The misspelling of NATURAL would be caught by a warning for JOIN
without ON constraint.
True.  And other possible errors could be caught by missing AS.

Really?

In my opinion, it's actually a good idea to leave out the AS in table
aliases since SQL-92 and many or most implementations do not require
the AS, and at least one prominent implementation does not allow it.
You can leave out trailing semicolons in Javascript statements, or not put
squiggly brackets around one statement blocks in C, or not close many HTML
tags, or depend on accidental ordering in SQL etc.

You can do whatever you want for your code.  But many people appreciate
tools that proactively help find problems.  It is often very common to put
in "unnecessary" extra syntax to make it very clear what the intentions
are (eg extra parentheses even though precedence doesn't require them or
things in paragraph above).  Using AS to make your intentions very clear
is up to you and others (I always do it).

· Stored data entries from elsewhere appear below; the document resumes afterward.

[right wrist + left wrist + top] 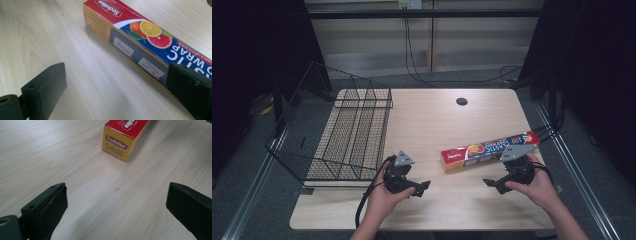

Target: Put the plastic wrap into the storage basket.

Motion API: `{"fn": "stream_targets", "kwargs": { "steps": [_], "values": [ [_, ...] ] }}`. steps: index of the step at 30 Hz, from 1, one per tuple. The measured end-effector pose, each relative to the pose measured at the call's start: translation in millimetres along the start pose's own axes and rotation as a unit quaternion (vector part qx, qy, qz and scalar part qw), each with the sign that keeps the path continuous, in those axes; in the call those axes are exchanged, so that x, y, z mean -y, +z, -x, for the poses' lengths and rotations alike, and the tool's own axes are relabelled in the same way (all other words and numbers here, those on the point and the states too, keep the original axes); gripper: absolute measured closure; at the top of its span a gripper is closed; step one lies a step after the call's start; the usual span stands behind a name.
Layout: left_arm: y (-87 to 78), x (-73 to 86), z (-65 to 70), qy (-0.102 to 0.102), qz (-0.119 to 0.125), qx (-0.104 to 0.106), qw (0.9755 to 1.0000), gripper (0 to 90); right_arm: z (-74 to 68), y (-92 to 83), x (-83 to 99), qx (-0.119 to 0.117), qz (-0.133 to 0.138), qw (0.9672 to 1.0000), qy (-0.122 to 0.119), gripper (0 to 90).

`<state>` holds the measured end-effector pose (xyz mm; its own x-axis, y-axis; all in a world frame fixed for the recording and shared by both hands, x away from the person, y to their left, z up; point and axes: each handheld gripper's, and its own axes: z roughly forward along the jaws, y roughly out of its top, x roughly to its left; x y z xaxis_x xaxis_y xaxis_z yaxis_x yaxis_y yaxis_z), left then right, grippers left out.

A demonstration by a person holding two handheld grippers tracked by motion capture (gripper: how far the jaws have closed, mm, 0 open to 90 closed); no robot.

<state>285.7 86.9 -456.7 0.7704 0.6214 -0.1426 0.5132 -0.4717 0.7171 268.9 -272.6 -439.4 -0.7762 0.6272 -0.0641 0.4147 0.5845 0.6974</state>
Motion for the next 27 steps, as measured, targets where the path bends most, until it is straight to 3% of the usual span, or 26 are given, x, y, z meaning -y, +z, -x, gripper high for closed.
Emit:
{"fn": "stream_targets", "kwargs": {
  "steps": [4,7,10,11,20,27],
  "values": [
    [2.0,0.8,1.3,-0.006,0.005,0.005,1.0,4.3,-1.8,0.9,-6.2,0.004,-0.002,0.9999,-0.011,4.3],
    [0.9,0.6,0.6,-0.004,-0.005,0.007,1.0,4.3,-1.3,3.5,-12.2,0.0,-0.006,0.9999,-0.012,4.4],
    [2.7,0.9,0.7,-0.008,0.001,0.01,0.9999,4.3,1.0,6.6,-16.9,0.013,-0.015,0.9997,-0.018,4.7],
    [2.7,0.6,-0.1,0.0,-0.009,0.011,0.9999,4.3,1.8,7.8,-18.6,0.016,-0.018,0.9995,-0.02,4.8],
    [6.2,-1.2,2.2,0.005,-0.016,0.021,0.9996,4.3,19.7,18.4,-37.9,0.012,-0.038,0.9984,-0.04,4.9],
    [7.8,-1.4,4.2,0.005,-0.021,0.025,0.9994,4.3,33.3,29.6,-43.9,0.016,-0.069,0.9952,-0.068,5.3]
  ]
}}
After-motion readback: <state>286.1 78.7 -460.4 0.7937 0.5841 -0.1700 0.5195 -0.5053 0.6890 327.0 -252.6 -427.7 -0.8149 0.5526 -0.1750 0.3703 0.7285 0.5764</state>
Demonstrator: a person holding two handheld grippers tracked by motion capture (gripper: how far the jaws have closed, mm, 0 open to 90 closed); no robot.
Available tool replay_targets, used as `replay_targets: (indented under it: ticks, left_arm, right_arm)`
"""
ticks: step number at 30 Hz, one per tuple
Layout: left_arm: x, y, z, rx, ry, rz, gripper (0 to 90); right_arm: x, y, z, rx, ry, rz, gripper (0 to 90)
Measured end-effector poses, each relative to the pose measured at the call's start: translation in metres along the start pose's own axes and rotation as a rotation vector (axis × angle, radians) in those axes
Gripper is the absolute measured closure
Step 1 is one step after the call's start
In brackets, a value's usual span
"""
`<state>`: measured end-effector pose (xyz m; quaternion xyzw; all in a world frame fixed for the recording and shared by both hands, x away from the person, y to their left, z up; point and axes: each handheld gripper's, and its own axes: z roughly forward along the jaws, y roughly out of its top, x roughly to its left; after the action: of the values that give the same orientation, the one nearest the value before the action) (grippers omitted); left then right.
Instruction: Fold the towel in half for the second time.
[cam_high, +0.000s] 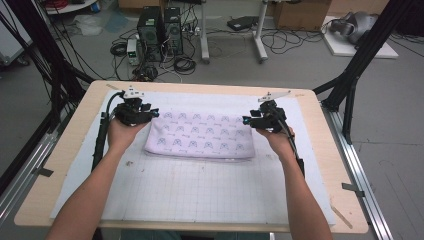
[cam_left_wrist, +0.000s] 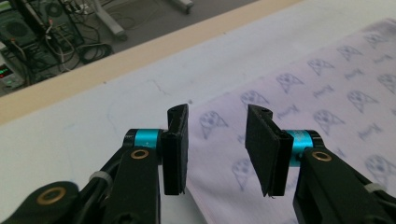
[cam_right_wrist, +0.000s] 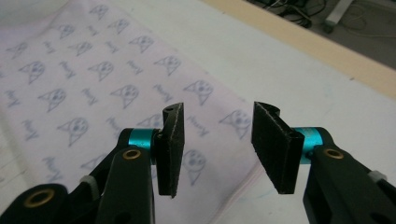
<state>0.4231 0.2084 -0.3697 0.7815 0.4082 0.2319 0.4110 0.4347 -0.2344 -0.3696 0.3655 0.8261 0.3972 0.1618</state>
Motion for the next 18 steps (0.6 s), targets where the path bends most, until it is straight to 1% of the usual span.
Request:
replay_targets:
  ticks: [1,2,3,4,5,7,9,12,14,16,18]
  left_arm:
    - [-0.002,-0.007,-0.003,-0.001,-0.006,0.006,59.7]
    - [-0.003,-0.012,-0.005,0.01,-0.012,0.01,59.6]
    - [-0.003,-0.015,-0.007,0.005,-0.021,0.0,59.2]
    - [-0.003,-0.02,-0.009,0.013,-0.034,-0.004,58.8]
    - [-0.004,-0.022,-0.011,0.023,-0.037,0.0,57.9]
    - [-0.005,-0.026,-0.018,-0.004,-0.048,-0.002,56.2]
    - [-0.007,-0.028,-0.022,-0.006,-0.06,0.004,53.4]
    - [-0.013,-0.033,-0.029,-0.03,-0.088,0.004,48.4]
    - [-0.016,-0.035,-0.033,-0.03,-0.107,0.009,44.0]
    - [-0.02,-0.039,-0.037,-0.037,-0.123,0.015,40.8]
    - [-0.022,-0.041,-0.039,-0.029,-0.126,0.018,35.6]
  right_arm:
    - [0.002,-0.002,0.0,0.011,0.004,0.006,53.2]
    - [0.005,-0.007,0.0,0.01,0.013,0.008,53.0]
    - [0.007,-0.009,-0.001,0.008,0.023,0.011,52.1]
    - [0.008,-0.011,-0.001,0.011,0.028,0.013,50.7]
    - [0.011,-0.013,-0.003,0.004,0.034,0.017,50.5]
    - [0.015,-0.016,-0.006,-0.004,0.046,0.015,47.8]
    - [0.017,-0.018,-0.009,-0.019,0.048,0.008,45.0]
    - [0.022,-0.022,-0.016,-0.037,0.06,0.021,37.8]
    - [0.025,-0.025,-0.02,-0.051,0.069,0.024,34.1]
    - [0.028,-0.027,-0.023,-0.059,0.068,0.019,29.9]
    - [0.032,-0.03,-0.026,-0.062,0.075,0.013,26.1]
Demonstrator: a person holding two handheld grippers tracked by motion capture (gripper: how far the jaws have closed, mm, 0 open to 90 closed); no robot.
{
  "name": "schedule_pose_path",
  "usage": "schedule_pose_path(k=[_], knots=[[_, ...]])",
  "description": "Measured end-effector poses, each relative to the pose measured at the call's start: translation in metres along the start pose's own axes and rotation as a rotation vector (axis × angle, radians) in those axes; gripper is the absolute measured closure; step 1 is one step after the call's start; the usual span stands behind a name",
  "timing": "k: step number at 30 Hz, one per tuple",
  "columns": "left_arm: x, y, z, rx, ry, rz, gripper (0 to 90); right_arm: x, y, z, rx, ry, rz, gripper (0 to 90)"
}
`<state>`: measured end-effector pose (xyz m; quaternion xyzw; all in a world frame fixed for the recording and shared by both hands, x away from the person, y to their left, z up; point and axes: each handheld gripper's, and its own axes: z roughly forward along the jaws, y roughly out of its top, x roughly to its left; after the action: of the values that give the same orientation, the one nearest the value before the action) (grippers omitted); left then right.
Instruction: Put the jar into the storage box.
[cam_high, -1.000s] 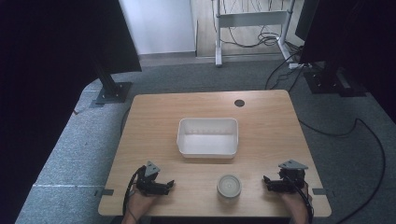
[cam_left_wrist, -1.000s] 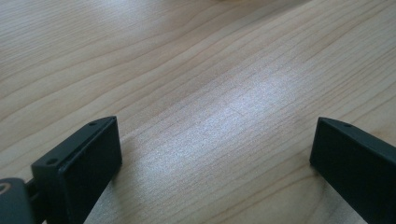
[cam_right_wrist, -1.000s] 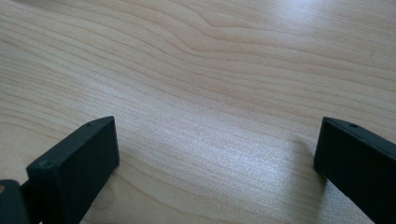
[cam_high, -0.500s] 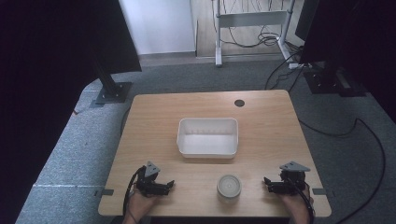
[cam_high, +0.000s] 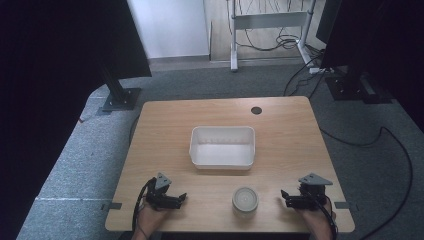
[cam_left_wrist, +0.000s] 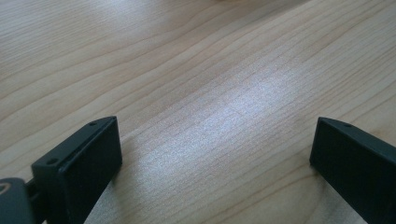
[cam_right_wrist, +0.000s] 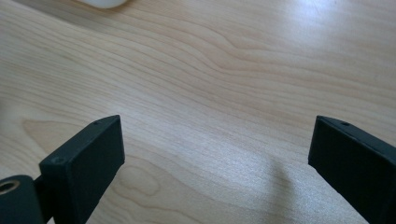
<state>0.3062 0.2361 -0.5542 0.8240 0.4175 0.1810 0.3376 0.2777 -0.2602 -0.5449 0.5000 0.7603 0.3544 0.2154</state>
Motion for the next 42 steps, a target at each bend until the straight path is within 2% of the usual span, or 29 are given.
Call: schedule_pose_path(k=[10, 22, 42], knots=[[0.000, 0.000, 0.000, 0.000, 0.003, -0.002, 1.9, 0.010, 0.002, -0.012, -0.017, 0.023, -0.034, 2.3], [0.000, 0.000, 0.000, 0.000, 0.003, -0.003, 1.9, 0.025, 0.004, -0.026, -0.044, 0.074, -0.070, 2.3], [0.000, 0.000, 0.000, 0.000, 0.003, -0.003, 1.9, 0.055, 0.007, -0.039, -0.081, 0.143, -0.130, 0.5]])
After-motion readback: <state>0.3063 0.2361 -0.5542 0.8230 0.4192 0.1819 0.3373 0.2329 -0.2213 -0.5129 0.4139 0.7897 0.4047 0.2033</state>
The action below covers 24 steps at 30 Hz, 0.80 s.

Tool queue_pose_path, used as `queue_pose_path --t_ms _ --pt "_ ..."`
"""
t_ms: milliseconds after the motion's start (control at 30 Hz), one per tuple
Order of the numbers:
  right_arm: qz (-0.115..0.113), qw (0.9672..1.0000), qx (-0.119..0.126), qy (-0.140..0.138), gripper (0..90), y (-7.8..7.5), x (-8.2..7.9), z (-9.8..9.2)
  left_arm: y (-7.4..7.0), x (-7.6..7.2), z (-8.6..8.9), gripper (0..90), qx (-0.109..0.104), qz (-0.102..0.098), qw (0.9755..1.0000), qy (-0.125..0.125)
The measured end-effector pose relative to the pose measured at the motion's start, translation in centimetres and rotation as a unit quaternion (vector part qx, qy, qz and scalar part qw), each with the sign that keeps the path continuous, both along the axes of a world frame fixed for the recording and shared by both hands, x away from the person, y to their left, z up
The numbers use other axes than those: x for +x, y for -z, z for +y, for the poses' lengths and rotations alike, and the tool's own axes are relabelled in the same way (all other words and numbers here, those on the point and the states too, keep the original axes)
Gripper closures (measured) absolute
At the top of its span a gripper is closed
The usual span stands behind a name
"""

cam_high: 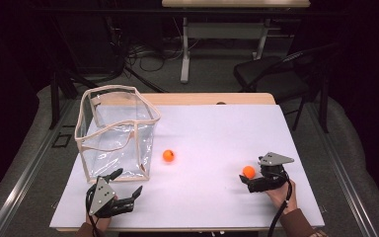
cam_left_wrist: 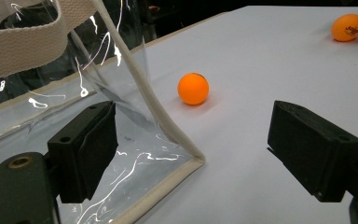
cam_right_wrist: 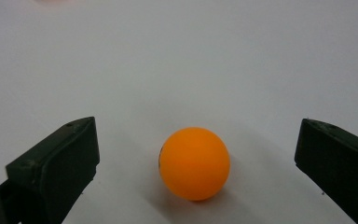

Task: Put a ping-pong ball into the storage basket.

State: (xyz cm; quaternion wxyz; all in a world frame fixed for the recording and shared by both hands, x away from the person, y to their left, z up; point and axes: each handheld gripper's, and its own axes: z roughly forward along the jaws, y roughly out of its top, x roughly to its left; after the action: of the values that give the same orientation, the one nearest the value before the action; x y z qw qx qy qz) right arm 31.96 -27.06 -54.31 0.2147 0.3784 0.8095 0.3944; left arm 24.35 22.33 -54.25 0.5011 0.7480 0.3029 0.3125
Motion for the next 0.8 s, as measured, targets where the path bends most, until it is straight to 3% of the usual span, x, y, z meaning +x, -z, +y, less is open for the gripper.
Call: queue_pose_path --t_ms 367,667,800 --pt "0.023 0.9997 -0.008 0.0 0.0 1.0 1.2 0.3 0.0 0.0 0.0 15.8 0.001 -0.002 1.0 0.0" --pt "0.023 0.9995 -0.022 0.002 0.4 1.5 1.1 0.6 -0.1 -0.1 0.1 15.8 0.0 -0.002 1.0 -0.002" --pt "0.016 0.9994 -0.03 0.006 12.5 1.4 0.7 0.7 -0.1 -0.1 0.2 15.8 -0.003 -0.001 1.0 -0.003"
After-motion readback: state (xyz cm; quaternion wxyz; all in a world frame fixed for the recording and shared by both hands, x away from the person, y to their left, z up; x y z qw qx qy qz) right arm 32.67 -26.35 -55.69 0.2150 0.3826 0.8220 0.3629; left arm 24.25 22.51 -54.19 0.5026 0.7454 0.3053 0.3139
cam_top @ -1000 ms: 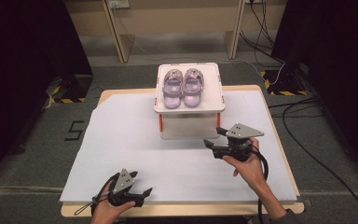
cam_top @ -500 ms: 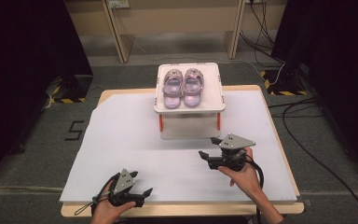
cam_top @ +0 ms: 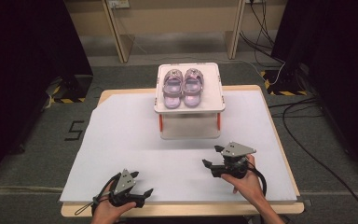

Whether you use AS here or not is a matter of taste and portability. As far as the SQL-92 standard and many/most implementations are concerned, we might just as well say "the AS in table aliases is tolerated" as "the AS in table aliases is optional". We might just as well make the argument that lint should warn about the *presence* of AS as its absence.

You mentioned that this extra AS might help avoid ambiguities and errors. The only example of this you mentioned was where aliases names with spaces are not quoted. Do you have cases of this in mind that wouldn't be syntax errors anyway? In other words, I'm looking for evidence that "missing AS" really is in the same category of "trailing semicolons, etc".